THDFSFile
Reads and writes its data via the HDFS protocols
A THDFSFile is like a normal TFile except that it reads and writes
its data via the HDFS protocols. For more information on HDFS, see
http://hadoop.apache.org/hdfs/.
This implementation interfaces with libhdfs, which is a JNI-based
library (i.e., it will start a Java JVM internally the first time
it is called). At a minimum, you will need your environment's
$CLASSPATH variable set up properly to use.

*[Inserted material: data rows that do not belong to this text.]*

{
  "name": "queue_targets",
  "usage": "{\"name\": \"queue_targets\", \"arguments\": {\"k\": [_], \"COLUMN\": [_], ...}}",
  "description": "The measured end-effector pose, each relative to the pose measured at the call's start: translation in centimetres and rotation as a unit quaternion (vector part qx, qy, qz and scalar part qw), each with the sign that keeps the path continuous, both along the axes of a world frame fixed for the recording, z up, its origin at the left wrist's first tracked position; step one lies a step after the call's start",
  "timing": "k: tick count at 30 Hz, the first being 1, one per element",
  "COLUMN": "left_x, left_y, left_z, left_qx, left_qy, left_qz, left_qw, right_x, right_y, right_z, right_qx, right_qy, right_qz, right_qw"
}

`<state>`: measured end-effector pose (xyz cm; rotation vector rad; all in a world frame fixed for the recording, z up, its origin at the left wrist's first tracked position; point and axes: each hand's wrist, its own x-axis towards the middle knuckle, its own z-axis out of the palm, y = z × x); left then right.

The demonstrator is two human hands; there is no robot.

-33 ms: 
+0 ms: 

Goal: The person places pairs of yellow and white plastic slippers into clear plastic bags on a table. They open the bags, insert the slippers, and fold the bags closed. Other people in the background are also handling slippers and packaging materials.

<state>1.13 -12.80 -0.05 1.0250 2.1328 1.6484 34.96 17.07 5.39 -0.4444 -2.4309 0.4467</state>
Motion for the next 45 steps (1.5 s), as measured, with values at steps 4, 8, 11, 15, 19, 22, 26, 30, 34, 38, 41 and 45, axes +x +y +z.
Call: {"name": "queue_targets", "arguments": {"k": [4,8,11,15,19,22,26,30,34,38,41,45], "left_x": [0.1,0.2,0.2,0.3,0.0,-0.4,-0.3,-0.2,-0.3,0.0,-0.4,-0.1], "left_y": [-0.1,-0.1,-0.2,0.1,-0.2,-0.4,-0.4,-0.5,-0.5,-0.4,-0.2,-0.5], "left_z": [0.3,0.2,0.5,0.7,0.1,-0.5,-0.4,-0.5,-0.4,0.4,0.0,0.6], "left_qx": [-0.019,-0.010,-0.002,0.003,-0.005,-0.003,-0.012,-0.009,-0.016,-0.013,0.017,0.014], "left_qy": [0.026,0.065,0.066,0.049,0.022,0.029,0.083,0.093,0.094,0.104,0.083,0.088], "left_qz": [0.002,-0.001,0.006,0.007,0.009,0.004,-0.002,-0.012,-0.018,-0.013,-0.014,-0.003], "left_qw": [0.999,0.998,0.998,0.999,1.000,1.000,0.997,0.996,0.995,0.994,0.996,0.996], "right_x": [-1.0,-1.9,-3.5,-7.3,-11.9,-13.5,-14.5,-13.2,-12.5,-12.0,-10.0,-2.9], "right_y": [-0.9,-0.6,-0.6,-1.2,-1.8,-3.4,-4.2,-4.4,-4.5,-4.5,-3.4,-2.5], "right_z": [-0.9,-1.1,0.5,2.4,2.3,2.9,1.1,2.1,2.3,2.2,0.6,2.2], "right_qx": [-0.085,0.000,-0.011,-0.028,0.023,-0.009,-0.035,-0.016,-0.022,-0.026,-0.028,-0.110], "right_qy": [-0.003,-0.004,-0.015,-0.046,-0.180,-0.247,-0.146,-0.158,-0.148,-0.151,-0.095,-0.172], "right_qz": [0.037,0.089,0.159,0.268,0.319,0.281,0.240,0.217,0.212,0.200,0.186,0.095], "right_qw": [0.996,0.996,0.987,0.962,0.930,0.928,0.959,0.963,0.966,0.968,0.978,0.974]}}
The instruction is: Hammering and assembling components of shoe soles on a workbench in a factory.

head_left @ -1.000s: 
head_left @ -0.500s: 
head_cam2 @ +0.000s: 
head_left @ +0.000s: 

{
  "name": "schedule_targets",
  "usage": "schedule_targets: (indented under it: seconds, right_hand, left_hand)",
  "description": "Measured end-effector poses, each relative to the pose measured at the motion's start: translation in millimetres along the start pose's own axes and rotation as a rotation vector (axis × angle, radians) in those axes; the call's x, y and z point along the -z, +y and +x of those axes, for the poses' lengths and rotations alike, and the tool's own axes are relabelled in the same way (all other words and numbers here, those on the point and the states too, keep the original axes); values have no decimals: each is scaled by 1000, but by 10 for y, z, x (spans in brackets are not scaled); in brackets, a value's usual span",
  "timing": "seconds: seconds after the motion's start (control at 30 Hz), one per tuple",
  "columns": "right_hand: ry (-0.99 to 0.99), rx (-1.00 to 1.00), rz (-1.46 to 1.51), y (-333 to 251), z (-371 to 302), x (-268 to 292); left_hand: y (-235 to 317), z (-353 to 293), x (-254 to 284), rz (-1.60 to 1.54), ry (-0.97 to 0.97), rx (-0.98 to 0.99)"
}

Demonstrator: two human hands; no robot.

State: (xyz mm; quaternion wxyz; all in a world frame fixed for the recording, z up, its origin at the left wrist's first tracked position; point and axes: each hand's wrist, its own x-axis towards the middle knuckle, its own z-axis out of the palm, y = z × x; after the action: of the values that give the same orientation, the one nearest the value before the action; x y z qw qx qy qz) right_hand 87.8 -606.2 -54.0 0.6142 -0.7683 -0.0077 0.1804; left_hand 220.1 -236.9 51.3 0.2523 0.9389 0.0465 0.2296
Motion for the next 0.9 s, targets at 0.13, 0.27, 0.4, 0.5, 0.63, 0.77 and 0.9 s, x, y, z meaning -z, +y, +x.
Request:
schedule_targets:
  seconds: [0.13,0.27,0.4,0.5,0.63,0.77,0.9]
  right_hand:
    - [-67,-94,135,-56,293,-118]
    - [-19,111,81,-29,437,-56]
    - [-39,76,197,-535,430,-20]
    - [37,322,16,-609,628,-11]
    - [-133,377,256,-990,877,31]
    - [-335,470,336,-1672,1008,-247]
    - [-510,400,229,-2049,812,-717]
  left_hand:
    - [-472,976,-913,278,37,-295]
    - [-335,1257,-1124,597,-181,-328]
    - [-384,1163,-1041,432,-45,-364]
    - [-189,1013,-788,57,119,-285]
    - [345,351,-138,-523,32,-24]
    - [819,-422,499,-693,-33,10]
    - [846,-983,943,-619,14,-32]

Here's an example of
one way to properly set your classpath, assuming you use the OSG
distribution of Hadoop:
$ source $HADOOP_CONF_DIR/hadoop-env.sh
$ export CLASSPATH=$HADOOP_CLASSPATH
Additionally, you will need a valid libjvm in your $LD_LIBRARY_PATH
This is usually found in either:
$JAVA_HOME/jre/lib/i386/server
or
$JAVA_HOME/jre/lib/amd64/server
This file can only be used if hdfs support is compiled into ROOT.
The HDFS URLs follow the Hadoop notation and should be of the form:
hdfs://[host:port]/absolute/path/to/file/in/HDFS.root
Any host or port information will be ignored; this is taken from the
node's HDFS configuration files.
Example HDFS URLs:
hdfs:///user/username/dir1/file2.root
hdfs://localhost/user/username/dir1/file2.root
class THDFSFile : public TFile
THDFSSystem : public TSystem
class
THDFSFile
private:
void *fHdfsFH; ///< HDFS file handle
void *fFS; ///< HDFS user handle
Long64_t fSize; ///< File size
Long64_t fSysOffset; ///< Seek offset in file
TUrl fUrl; ///< HDFS url
TString fPath; ///< HDFS path
Int_t SysOpen(const char *pathname, Int_t flags, UInt_t mode);/// Open a file in HDFS.

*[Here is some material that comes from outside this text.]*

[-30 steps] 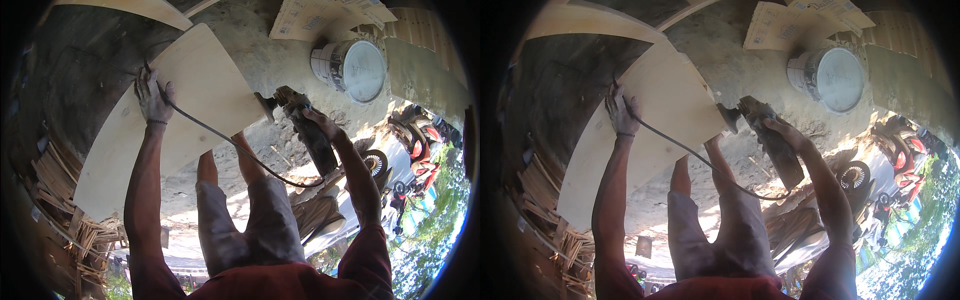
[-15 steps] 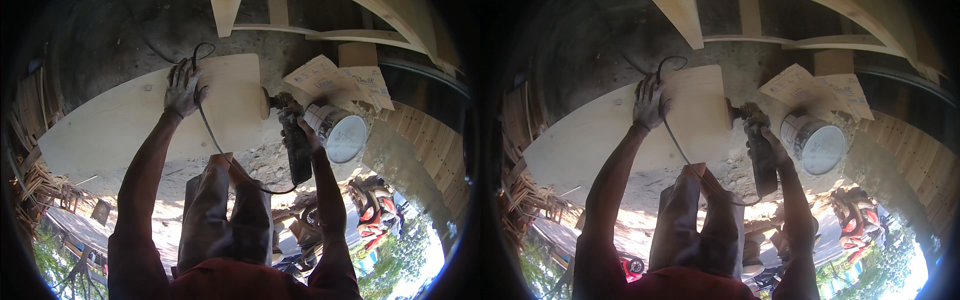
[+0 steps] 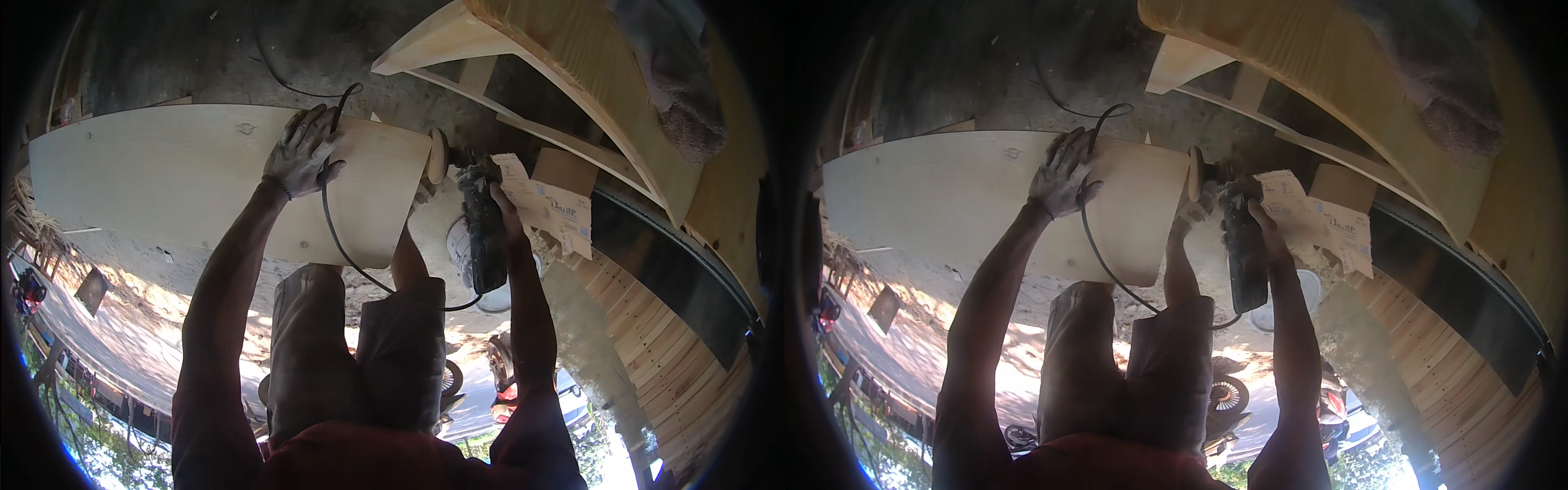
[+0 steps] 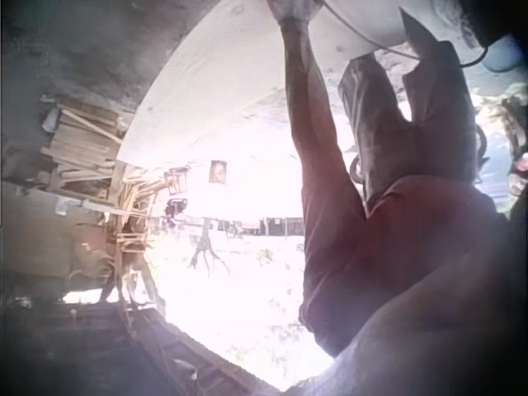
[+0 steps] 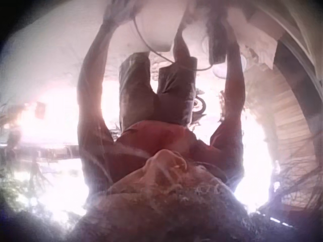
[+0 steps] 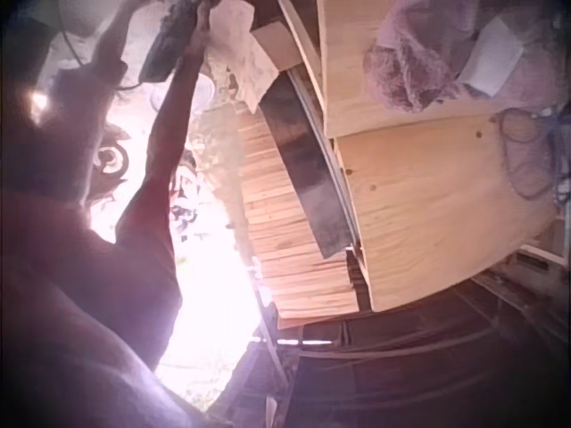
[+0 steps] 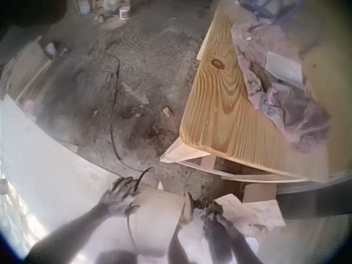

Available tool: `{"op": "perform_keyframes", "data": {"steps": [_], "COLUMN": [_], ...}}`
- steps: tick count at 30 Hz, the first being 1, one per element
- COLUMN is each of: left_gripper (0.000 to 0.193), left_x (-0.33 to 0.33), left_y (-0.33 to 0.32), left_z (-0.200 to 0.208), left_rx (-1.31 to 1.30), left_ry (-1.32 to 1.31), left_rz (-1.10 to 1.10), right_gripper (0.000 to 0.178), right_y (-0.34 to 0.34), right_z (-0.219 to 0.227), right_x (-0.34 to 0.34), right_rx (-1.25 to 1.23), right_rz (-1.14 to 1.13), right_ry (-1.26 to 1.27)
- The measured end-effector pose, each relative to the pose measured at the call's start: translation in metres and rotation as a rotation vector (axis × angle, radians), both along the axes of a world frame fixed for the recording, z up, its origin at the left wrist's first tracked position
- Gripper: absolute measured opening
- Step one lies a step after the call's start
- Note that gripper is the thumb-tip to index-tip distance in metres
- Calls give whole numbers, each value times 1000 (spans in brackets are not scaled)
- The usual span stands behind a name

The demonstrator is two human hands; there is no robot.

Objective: The person sands the surface and edges of a wooden structure using a power sander, turning the object over to reach different sides.

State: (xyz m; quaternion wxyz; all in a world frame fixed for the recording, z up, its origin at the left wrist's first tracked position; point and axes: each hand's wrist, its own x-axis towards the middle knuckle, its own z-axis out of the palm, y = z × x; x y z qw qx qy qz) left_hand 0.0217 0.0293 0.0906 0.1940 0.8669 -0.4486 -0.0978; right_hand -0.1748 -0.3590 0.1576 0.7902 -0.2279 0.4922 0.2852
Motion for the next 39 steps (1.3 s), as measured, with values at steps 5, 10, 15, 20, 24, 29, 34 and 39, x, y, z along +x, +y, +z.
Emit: {"op": "perform_keyframes", "data": {"steps": [5,10,15,20,24,29,34,39], "left_gripper": [56,55,52,51,50,49,49,48], "left_x": [1,-15,-23,-25,-26,-27,-26,-27], "left_y": [-1,-20,-33,-37,-36,-36,-39,-37], "left_z": [-1,-2,-4,-5,-2,-2,-2,-1], "left_rx": [-106,-73,-49,-16,20,24,1,-6], "left_ry": [-27,-67,-112,-128,-127,-117,-138,-149], "left_rz": [37,233,363,400,411,404,412,420], "right_gripper": [51,54,52,65,77,78,74,70], "right_y": [-37,-63,-77,-86,-86,-86,-81,-78], "right_z": [11,8,8,3,-9,-22,-26,-31], "right_x": [42,81,129,165,183,205,219,227], "right_rx": [-164,-110,-184,-154,-251,-212,-206,-275], "right_rz": [314,552,818,1014,1175,1225,1222,1334], "right_ry": [-4,-38,-23,-228,-386,-396,-467,-531]}}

Int_t SysClose(Int_t fd);/// Close the file in HDFS.
Int_t SysRead(Int_t fd, void *buf, Int_t len);
/// Read specified number of bytes from current offset into the buffer.
/// See documentation for TFile::SysRead().
Int_t SysWrite(Int_t fd, const void *buf, Int_t len);
/// Write a buffer into the file; this is not supported currently.
Long64_t SysSeek(Int_t fd, Long64_t offset, Int_t whence);
/// Seek to a specified position in the file. See TFile::SysSeek().
/// Note that THDFSFile does not support seeks when the file is open for write.
Int_t SysStat(Int_t fd, Long_t *id, Long64_t *size, Long_t *flags, Long_t *modtime);
/// Perform a stat on the HDFS file; see TFile::SysStat().
Int_t SysSync(Int_t fd);
public:
THDFSFile(const char *path, Option_t *option="",
const char *ftitle="", Int_t compress=1);/// Usual Constructor. See the TFile constructor for details.
virtual ~THDFSFile();
void ResetErrno() const;
THDFSSystem
private:
void *fFH; ///< HDFS filesystem handle.
void *fDirp; ///< Pointer to the array of file information.
TUrl *fUrlp; ///< Pointer to the array of directory content URLs.
Int_t fDirEntries; ///< The number of entries in the fDirp array.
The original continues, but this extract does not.